_Work instruction_
Once the line with "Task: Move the" is found in the data, output it and each following line exactly, up to and including the line with "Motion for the", and nothing before or after.

_Material provided_
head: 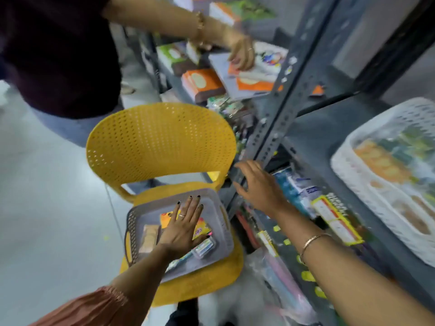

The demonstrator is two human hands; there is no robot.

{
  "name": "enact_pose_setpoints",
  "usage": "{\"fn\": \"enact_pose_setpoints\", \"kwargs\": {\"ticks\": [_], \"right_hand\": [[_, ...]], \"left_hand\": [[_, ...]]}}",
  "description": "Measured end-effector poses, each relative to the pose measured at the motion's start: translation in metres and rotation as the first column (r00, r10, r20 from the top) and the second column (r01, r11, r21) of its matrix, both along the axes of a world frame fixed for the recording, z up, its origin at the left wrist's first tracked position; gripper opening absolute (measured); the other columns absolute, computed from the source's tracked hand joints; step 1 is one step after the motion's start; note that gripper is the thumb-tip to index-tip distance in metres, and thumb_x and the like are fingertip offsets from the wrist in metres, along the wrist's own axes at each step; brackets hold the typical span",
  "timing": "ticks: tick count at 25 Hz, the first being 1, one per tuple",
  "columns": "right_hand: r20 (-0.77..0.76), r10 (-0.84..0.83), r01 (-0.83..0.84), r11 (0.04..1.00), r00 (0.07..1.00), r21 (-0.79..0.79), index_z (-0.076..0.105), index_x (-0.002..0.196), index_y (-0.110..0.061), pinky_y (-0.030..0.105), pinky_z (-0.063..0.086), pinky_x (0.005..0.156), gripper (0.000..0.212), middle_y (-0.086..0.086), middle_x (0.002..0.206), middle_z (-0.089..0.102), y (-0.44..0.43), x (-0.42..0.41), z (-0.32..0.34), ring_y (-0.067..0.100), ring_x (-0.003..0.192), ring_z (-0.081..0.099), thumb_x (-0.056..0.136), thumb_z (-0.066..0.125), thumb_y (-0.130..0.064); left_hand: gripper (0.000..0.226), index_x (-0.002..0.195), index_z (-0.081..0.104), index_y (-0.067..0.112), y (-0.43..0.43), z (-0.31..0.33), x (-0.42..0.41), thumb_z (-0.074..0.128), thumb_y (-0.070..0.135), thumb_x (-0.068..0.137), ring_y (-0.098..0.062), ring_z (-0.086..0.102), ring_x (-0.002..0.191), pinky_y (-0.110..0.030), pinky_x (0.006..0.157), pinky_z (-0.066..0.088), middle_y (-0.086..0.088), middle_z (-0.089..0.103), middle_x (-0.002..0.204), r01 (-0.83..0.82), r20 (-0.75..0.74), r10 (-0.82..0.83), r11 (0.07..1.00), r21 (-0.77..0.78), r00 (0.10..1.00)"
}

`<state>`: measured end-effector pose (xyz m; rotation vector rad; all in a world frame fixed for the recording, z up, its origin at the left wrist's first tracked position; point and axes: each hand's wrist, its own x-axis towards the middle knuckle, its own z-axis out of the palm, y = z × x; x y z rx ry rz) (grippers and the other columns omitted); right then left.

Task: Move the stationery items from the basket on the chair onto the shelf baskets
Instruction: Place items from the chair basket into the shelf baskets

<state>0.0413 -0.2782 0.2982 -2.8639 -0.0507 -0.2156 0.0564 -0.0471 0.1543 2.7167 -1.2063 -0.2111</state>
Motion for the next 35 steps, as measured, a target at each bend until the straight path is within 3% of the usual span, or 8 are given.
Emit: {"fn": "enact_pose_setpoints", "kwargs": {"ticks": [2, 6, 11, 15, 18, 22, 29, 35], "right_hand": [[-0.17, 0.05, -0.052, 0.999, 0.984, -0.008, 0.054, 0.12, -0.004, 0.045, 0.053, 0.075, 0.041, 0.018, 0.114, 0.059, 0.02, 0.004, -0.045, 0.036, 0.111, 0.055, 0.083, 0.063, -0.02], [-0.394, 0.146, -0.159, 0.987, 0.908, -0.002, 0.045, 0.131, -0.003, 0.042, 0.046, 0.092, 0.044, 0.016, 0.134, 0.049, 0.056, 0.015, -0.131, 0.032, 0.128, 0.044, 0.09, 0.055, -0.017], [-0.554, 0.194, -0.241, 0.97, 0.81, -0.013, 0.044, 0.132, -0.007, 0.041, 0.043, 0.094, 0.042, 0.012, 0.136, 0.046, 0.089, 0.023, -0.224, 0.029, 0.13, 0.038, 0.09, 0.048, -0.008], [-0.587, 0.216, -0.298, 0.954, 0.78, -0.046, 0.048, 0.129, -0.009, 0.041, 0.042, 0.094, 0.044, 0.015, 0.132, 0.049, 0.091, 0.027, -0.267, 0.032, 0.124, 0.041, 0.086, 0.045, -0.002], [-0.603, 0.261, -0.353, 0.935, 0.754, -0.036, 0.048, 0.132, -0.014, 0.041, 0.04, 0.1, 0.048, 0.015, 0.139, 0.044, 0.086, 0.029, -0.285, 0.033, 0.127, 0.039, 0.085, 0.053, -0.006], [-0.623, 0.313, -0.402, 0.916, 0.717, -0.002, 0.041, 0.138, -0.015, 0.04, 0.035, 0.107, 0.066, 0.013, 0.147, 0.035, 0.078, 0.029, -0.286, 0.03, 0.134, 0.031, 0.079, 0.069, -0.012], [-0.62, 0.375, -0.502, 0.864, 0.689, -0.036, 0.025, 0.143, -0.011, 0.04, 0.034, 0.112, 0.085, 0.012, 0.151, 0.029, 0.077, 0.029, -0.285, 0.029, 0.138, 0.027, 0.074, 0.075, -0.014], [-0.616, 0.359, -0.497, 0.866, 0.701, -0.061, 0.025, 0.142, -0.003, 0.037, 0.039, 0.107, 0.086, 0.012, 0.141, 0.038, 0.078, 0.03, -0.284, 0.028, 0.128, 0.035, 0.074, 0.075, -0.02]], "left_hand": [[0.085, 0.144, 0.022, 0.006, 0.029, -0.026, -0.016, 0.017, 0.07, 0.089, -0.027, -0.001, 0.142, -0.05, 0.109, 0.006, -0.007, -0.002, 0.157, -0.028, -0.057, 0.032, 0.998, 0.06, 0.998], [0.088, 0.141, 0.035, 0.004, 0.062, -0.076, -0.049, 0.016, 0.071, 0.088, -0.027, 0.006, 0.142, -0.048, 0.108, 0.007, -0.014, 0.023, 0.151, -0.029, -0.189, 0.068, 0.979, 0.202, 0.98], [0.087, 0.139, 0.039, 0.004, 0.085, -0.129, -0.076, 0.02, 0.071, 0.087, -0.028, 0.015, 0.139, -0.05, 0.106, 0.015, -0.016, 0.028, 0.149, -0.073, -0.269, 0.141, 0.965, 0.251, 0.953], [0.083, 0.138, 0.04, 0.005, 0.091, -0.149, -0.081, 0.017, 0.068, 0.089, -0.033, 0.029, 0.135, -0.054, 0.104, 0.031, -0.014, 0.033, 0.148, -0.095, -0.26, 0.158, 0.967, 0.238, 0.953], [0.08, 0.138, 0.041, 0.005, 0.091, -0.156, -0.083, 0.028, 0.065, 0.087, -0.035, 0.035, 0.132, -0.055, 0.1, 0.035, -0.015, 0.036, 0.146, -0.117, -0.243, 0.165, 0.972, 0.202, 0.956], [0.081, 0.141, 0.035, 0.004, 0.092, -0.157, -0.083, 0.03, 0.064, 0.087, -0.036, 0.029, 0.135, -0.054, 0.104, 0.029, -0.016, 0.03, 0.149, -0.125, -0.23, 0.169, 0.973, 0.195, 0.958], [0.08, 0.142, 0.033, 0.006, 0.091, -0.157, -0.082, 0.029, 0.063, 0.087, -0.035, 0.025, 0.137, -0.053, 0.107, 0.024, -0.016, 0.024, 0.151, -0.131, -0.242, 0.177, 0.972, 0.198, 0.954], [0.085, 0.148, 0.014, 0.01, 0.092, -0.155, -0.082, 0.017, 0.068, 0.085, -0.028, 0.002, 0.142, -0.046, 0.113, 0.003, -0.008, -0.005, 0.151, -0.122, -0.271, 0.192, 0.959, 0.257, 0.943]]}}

_Your response_
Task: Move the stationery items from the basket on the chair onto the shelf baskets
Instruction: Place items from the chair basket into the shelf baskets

<state>0.0413 -0.2782 0.2982 -2.8639 -0.0507 -0.2156 0.0564 -0.0471 0.1543 2.7167 -1.2063 -0.2111</state>
Motion for the next 35 steps, as measured, a target at each bend until the straight path is within 3% of the usual span, or 8 are given.

The work on this exercise is finished.